イギリス・オックスフォードで開かれたYASAのテストでは、短時間ピーク出力750kWを達成しながらも、重量はわずか12.7kgにとどまる電動モーターのプロトタイプが開発された。同社のオックスフォードイノベーションセンターでダイナモで試験されたこのモーターは、1kgあたり59kWを記録し、2025年数カ月前に記録された13.1kgのプロトタイプの42kW/kgから40%向上した。

YASAは2025年10月15日にこの成果を発表した。同社の試算によると、このモーターの連続出力は350kWから400kWの範囲にある。これらの数値は、実際の車両使用にも適しており、単なる実験室での一時的な出力ではない。

「ダイナモでの性能は、私たちが最も楽観的に予測したシミュレーションをも上回っている」とYASAの新技術部長シモン・オーディング氏は語った。高精度なエンジニアリング、より良い熱管理、コンパクトな構造が性能向上の要因であり、レアな素材に依存していない。

英国のAdvanced Propulsion Centreがこのプロジェクトを支援した。YASAの軸流モーターは、主流の径流モーターの設計を逆転させている。磁気の流れは回転軸と平行に進み、よりコンパクトな構造でより大きなトルクを実現する。

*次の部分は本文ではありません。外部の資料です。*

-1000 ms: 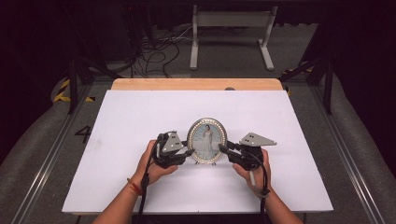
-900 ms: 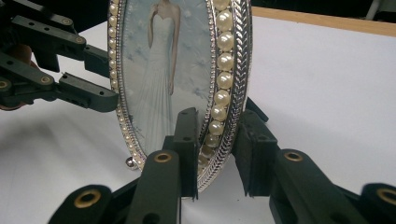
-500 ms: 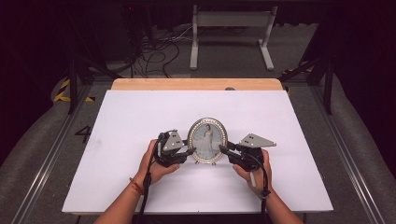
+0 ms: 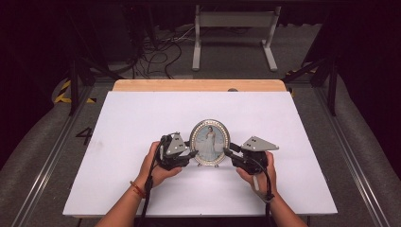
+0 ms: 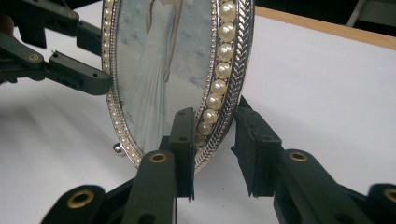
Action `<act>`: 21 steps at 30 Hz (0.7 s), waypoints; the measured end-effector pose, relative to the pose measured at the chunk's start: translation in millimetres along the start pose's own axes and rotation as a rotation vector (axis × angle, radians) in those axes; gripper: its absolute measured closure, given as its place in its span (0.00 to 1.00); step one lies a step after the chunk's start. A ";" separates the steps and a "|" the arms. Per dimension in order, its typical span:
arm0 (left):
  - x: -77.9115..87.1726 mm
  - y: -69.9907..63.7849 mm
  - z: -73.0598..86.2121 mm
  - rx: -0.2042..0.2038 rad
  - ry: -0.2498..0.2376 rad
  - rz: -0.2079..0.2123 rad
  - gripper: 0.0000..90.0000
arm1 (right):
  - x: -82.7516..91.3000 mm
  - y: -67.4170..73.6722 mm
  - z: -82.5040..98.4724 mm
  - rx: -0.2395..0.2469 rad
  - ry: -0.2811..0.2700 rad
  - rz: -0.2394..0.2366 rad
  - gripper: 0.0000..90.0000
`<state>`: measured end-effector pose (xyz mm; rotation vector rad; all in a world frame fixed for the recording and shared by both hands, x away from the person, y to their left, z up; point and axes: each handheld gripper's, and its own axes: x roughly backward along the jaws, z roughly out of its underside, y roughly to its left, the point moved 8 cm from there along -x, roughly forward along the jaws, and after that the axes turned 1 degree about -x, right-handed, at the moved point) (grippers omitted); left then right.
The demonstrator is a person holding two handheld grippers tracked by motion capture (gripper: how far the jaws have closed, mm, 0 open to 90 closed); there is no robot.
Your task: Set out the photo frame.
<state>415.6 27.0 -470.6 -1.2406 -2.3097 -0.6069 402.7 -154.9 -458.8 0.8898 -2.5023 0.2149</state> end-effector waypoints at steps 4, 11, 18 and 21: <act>2.2 0.4 -0.6 -0.002 0.004 -0.015 0.64 | 3.8 0.7 -0.5 0.036 0.010 0.015 0.74; 10.3 3.4 1.1 -0.005 0.020 -0.025 0.58 | 10.8 -2.6 -0.4 0.067 0.032 0.031 0.69; 18.1 2.7 4.4 -0.010 0.019 -0.036 0.53 | 17.6 -6.0 1.4 0.099 0.053 0.046 0.65; 21.8 2.3 10.6 -0.017 0.039 -0.044 0.50 | 20.7 -7.7 3.9 0.116 0.061 0.044 0.63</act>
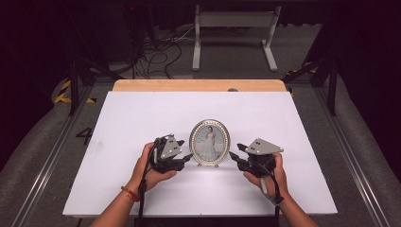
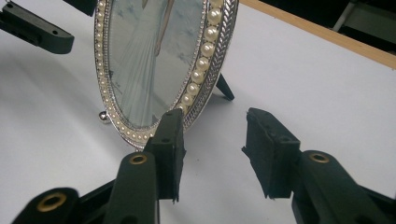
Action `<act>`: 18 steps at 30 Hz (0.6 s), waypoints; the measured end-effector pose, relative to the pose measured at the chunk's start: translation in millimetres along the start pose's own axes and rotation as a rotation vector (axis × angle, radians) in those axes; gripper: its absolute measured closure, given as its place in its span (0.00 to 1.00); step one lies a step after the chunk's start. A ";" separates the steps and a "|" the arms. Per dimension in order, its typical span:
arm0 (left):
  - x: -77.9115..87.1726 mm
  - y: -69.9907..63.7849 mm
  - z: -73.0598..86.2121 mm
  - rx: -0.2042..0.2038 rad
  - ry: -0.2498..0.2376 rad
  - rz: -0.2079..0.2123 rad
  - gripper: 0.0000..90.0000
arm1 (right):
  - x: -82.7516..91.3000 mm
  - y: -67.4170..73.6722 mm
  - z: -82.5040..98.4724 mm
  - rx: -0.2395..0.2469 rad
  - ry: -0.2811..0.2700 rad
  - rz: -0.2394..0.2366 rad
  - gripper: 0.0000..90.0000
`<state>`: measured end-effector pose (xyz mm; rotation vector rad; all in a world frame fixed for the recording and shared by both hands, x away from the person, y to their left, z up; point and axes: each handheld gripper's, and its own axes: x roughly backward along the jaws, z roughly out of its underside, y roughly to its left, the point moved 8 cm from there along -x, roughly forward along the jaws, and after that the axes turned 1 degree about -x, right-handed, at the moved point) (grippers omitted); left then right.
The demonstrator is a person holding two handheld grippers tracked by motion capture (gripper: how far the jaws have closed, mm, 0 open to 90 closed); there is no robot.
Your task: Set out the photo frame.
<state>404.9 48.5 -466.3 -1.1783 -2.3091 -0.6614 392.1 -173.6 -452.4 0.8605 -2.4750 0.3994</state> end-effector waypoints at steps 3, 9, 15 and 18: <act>4.1 0.0 5.1 -0.008 0.012 -0.004 0.48 | 2.8 -0.7 2.0 0.001 0.001 -0.006 0.60; 11.3 -0.7 16.2 -0.014 0.037 -0.014 0.41 | 7.9 -1.5 5.4 0.038 0.000 -0.007 0.54; 18.5 -3.0 23.3 -0.017 0.037 -0.010 0.32 | 11.5 -4.5 12.8 0.045 0.012 -0.009 0.45; 23.3 -3.7 27.2 -0.017 0.041 -0.004 0.30 | 13.7 -8.0 17.5 0.061 0.026 0.000 0.42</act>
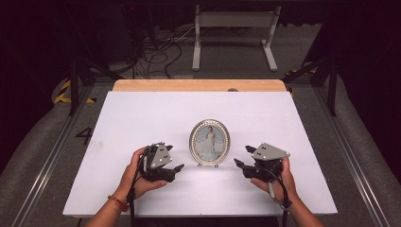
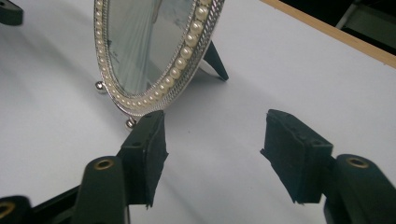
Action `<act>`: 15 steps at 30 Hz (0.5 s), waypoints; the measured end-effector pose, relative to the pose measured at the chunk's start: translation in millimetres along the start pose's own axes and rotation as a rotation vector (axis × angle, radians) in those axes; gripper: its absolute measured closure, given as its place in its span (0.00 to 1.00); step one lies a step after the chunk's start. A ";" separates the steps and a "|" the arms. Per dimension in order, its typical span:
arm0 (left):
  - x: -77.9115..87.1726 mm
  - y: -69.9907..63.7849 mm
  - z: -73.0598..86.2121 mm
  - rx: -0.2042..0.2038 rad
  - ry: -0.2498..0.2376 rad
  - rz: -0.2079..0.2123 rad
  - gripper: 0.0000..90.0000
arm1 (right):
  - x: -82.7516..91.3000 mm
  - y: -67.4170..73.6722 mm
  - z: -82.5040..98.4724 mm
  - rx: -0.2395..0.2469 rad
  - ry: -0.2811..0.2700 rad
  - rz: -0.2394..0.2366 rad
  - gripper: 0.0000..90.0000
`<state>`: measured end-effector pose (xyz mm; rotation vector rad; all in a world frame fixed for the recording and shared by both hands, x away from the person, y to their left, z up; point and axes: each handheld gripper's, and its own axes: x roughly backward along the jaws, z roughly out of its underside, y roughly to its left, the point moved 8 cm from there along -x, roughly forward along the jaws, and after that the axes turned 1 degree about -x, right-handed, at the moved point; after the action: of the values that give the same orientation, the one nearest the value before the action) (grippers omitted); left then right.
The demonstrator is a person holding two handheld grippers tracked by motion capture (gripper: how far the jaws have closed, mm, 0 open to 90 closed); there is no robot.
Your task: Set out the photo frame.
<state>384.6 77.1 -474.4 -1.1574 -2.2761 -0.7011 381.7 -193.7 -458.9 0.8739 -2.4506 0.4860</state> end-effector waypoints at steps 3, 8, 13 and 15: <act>3.8 0.3 4.3 -0.009 0.008 -0.007 0.28 | 3.6 -2.1 2.8 -0.010 -0.011 -0.015 0.37; 13.9 0.6 10.2 0.000 -0.008 -0.010 0.22 | 9.8 -7.4 8.7 -0.015 -0.011 -0.005 0.30; 21.2 1.5 20.5 0.014 -0.005 -0.021 0.19 | 14.8 -12.3 17.5 -0.020 -0.005 0.003 0.23; 22.9 1.9 25.2 0.015 0.001 -0.019 0.17 | 15.4 -13.1 19.3 -0.020 -0.004 0.006 0.20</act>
<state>369.4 107.5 -478.5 -1.1290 -2.2904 -0.6904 373.7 -220.0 -464.0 0.8604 -2.4586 0.4620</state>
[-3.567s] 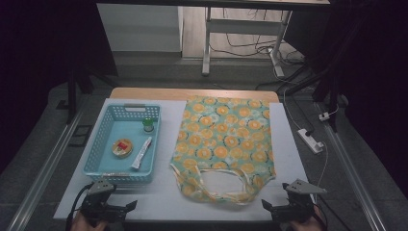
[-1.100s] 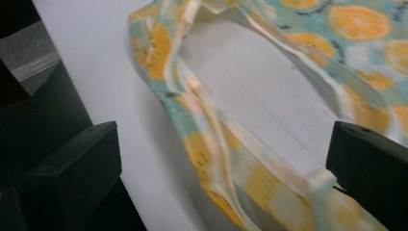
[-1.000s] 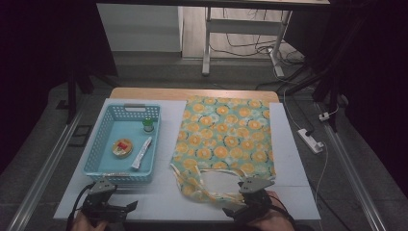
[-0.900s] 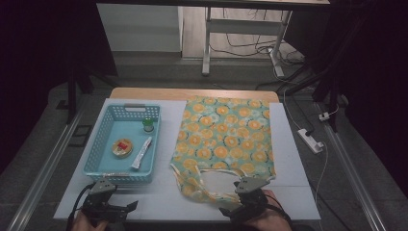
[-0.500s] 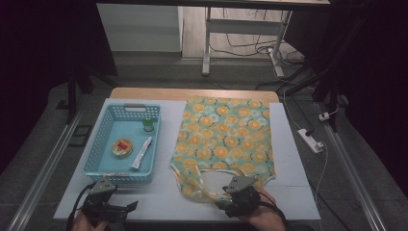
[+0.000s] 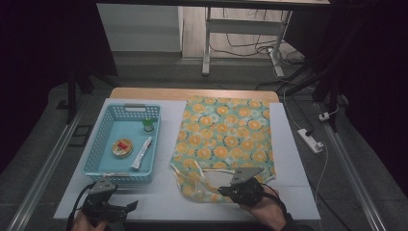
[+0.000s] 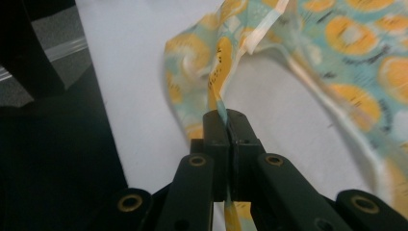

複雑な製造や冷却といった課題が、これまでこの技術の普及を妨げていた。

YASAのヨークレス・セグメントアーマチュア構造は、定子鉄芯を最大80%削減する。短い銅巻線と直接油冷を組み合わせることで、優れた熱管理を実現している。従来の径流モーターは、連続的な負荷により過熱し、ピーク出力の半分にまで低下するが、YASAのモーターはピークに近い出力を維持できる。

200kWの軸流モーターは、連続的に約150kWを維持する。

モーターのサイズも小さくなった。これらのモーターは、従来の径流モーターと比べて、半分のスペースと重量で済む。

これにより、車両エンジニアはレイアウトの柔軟性、全体の軽量化、より小さいブレーキ、同じ走行距離でもより軽量なバッテリーを実現できる。

YASAの創業者でCTOのティム・ウールマー氏は、750kWの結果を「次世代の軸流技術の大きな検証」と呼んだ。彼は、これは試験台で回転するハードウェアで、スケーラブルなプロセスで製造されるものだと強調した。

YASAは2009年にオックスフォード大学のスピンオフとして設立された。ウールマー氏の初期の軸流研究は、ソフトマグネットコンポジットとセグメントポールを用いて、生産可能な技術に発展した。

2021年、メルセデス・ベンツグループは同社を買収し、AMG.EA電動プラットフォームに統合した。現在、フェラーリやランボルギーニは、このモーターをハイブリッドシステムに使用し、コンセプトから限定生産、モータースポーツまで幅広く活用している。

CEOのヨルク・ミスカ氏は、この技術の利点を強調し、「従来の径流モーターの3倍の出力密度を実現している」と語った。「私たちの技術は、今日から測定可能な成果をもたらしている」と述べた。

電動ドライブトレインが乗用車、高性能モデル、トラックに広がる中、このようなモーターは効率向上、軽量化、新しいアーキテクチャの実現を約束している。

YASAのプロトタイプは、コアの再考が、バッテリーや電子機器の進歩と肩を並べる大きな進歩をもたらすことを示している。

このモーターは、10年間の改良の上に成り立っている。初期のテストではシミュレーションを上回る結果が得られ、ダイナモのデータはハードウェアの性能を裏付ける。

高性能自動車において、これは軽量で力強いパワートレインの実現を可能にする。